Porém, relatos em grupos de mães mostram que essa ideia ainda está distante de serviços de saúde no Brasil.

Magda Christie, de Valinhos (SP), diz ter ficado horrorizada com como a prima Ágata foi tratada em uma maternidade pública de Sorocaba (SP) nos três dias de trabalho de parto para expulsar o bebê que havia morrido no útero, na 27ª semana de gestação.

“Se a viam chorando, falavam: ‘chora não, ano que vem você volta’ [supostamente para ter outro bebê]. Como se um bebê substituísse o outro. Pedi para trocarem a camisola e o lençol dela, ensanguentados, e disseram que não tinha mais roupa limpa. Pedi analgésico, disseram que ela tinha aguentar a dor. Uma falta de empatia com a dor do outro.”

Há quase dois anos, Magda perdeu o filho Gustavo, que nasceu prematuro e morreu 42 dias depois vítima de um surto de vírus respiratório que atingiu a UTI neonatal.

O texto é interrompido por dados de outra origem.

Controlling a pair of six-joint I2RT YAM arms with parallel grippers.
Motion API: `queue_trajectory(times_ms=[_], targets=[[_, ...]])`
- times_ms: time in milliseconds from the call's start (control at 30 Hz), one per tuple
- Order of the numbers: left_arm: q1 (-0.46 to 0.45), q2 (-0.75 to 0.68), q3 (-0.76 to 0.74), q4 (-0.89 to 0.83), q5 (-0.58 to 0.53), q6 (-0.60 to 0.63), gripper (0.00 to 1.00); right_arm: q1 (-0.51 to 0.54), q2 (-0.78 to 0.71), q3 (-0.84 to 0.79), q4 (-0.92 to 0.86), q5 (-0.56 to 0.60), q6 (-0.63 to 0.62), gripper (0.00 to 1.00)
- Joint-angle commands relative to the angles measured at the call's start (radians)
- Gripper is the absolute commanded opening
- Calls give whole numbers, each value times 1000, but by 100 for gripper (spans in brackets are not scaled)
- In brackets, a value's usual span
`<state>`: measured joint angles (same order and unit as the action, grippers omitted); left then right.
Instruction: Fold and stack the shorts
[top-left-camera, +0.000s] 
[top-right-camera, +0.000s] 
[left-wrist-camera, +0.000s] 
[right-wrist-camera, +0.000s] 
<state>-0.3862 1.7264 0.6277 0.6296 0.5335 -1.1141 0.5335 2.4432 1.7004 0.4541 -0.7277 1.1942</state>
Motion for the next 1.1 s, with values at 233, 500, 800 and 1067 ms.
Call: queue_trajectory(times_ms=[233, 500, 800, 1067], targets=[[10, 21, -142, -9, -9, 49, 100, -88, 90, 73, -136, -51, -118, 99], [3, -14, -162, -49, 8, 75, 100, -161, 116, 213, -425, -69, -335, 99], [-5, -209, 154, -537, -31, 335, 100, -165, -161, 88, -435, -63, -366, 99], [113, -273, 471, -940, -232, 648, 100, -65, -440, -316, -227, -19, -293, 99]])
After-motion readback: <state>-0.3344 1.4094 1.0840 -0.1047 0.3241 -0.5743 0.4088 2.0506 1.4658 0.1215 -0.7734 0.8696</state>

“Ninguém na época me incentivou a ficar mais tempo com ele, a tirar uma foto ou mesmo guardar uma digital da mão ou do pezinho dele. Essas lembranças poderiam ter ajudado no luto”, diz.

Em UTIs neonatais que trabalham com cuidados paliativos, como a da Unicamp (Universidade Estadual de Campinas), algumas práticas sugeridas no livro já são rotina.

Os pais têm apoio psicológico e podem ficar o tempo todo com os bebês. Quando morrem, são vestidos e colocados num bercinho em uma sala isolada para que os pais se despeçam com privacidade.